_Assignment:_
Copy every line of the data in which the word "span" occurs.

┌──

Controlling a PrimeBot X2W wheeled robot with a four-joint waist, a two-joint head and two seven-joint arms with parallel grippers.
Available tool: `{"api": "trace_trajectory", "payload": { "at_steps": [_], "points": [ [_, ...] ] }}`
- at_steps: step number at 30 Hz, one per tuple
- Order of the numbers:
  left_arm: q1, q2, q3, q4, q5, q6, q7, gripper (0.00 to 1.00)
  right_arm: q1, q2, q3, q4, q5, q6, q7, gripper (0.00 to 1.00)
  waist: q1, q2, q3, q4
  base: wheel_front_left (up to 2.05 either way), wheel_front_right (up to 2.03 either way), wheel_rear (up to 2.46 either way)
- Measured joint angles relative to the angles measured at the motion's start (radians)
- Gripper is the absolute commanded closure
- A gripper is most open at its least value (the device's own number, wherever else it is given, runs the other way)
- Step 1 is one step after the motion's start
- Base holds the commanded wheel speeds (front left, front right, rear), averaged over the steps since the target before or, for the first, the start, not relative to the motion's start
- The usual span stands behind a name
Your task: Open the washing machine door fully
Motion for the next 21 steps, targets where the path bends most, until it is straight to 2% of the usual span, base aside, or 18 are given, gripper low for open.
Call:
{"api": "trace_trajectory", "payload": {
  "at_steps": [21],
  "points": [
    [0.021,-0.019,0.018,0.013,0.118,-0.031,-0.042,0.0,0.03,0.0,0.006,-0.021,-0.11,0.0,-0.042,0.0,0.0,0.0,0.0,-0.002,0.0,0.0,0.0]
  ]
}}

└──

_Written reply:_
- The usual span stands behind a name
Motion for the next 21 steps, targets where the path bends most, until it is straight to 2% of the usual span, base aside, or 18 are given, gripper low for open.

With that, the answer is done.